THE SCOTTISH PRISONER is at least as much Jamie Fraser's story as Lord John Grey's.  It takes place in 1760, during the time when Jamie was at Helwater, and it fills in many of the details of a time in Jamie's life that readers of the OUTLANDER series know very little about.

THE SCOTTISH PRISONER is very much a character-focused, character-driven book, but there's plenty of action, and the story seems very well-paced. The structure of the book, with the alternating points of view between Jamie and Lord John, reminds me in some ways of VOYAGER (and I think it's effective for the same reason).  Just as in the parts of VOYAGER that deal with the search for Jamie, and Claire's decision to go back, we as readers have some idea what's coming, we're rooting for it to happen, and when it finally does, it's enormously satisfying.

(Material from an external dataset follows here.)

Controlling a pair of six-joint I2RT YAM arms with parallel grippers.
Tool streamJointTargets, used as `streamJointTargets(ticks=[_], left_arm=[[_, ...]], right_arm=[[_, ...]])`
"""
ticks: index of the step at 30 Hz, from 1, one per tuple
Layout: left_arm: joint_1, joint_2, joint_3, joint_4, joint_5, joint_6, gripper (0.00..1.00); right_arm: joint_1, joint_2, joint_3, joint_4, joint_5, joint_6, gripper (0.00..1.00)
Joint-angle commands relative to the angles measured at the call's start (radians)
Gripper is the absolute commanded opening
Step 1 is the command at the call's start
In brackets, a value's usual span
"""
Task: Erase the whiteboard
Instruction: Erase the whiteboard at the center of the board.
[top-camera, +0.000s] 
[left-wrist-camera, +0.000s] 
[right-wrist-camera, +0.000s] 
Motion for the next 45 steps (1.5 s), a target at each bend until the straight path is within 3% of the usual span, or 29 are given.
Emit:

As a reader, I want to see John and Jamie reconcile and resume their friendship, and although that's not the whole focus of the plot, it makes me hypersensitive to the smallest gesture that indicates progress is being made there.  ("They're smiling at each other!"  "He said, 'Call me John'!  FINALLY!" etc.)  There is a sense of the pieces of their relationship falling into their rightful place, particularly in the last part of the book, and that's very satisfying to me as a reader.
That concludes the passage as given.